**PROBLEM DESCRIPTION:**
Some entries follow. Reproduce exactly the lines starting at the one with "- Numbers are" and stopping after the one with "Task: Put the".

**DATASET RECORDS:**
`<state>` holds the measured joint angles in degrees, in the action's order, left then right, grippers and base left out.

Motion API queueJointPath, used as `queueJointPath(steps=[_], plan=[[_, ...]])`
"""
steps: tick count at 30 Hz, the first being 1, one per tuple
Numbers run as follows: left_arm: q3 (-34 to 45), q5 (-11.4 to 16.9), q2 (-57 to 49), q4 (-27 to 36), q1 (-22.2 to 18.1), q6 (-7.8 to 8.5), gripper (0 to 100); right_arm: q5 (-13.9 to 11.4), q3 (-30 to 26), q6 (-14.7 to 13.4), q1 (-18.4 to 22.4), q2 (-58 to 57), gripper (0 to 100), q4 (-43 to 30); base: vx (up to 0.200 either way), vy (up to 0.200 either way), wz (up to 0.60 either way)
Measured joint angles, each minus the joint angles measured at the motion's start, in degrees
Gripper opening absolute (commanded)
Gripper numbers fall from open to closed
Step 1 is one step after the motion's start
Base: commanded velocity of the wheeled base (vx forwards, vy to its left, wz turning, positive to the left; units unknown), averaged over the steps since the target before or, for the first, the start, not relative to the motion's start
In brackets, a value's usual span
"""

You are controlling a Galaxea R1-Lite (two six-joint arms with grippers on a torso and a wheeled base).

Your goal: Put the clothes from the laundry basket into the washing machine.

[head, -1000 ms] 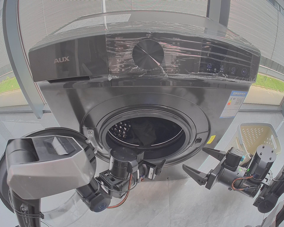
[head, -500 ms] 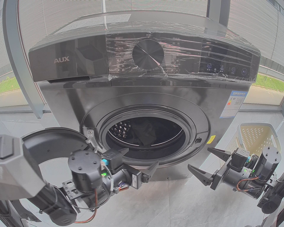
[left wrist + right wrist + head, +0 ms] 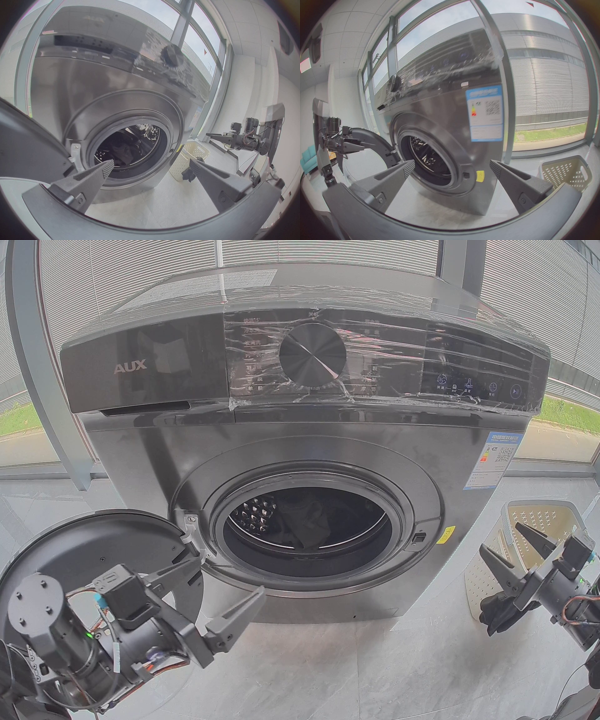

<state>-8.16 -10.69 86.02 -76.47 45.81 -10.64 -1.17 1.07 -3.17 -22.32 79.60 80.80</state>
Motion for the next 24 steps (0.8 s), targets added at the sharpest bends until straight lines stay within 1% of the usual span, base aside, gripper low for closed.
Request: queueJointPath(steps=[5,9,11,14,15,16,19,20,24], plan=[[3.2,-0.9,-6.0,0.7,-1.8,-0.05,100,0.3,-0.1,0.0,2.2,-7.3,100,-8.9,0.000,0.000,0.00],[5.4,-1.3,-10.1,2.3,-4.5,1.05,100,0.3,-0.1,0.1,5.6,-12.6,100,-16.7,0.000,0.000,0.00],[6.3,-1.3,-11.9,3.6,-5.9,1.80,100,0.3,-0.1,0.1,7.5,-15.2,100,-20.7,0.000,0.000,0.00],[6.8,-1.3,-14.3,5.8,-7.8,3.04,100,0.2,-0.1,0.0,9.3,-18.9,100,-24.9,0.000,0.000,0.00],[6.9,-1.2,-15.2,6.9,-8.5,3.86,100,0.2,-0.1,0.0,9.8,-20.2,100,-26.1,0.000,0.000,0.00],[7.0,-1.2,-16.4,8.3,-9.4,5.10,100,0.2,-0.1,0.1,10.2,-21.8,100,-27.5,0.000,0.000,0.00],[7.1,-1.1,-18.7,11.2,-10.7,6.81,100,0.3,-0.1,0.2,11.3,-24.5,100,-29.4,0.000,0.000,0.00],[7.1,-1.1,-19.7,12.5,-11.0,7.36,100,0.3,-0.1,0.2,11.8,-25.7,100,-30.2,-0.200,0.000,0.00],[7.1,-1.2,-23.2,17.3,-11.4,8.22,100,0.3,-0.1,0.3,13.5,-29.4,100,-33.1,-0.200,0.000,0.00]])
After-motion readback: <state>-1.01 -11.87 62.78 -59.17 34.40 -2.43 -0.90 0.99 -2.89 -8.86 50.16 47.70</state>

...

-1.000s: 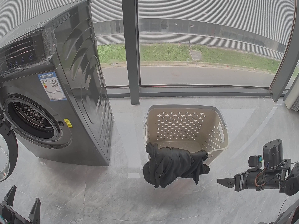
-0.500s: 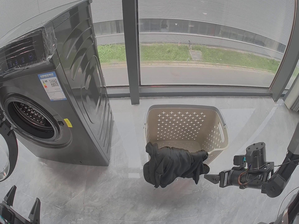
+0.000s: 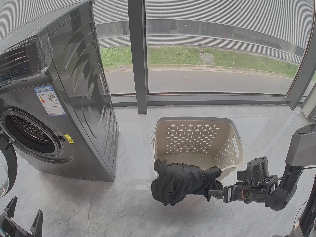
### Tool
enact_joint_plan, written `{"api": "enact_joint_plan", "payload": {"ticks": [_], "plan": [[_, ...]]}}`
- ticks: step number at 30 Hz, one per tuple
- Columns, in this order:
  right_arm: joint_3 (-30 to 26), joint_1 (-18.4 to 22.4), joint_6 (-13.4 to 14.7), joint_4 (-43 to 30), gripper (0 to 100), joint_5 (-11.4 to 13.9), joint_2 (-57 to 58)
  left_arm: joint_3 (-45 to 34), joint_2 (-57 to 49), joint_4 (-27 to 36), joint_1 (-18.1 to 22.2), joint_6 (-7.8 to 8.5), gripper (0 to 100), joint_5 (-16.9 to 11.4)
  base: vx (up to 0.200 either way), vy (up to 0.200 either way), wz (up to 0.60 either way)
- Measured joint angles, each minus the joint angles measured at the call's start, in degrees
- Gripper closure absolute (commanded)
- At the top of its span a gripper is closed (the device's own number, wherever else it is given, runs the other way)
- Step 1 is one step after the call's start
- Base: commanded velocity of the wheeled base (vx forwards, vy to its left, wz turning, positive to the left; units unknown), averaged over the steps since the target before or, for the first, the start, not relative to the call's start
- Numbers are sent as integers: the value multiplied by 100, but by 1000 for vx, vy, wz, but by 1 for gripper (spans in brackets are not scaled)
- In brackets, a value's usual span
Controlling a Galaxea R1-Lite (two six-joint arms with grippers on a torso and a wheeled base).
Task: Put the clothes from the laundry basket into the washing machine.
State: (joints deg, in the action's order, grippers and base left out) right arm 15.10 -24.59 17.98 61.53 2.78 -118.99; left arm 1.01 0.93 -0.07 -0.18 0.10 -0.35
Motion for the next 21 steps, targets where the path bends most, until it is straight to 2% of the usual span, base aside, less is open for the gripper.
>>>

**RESPONSE:**
- Numbers are sent as integers: the value multiplied by 100, but by 1000 for vx, vy, wz, but by 1 for gripper (spans in brackets are not scaled)
- In brackets, a value's usual span
Controlling a Galaxea R1-Lite (two six-joint arms with grippers on a torso and a wheeled base).
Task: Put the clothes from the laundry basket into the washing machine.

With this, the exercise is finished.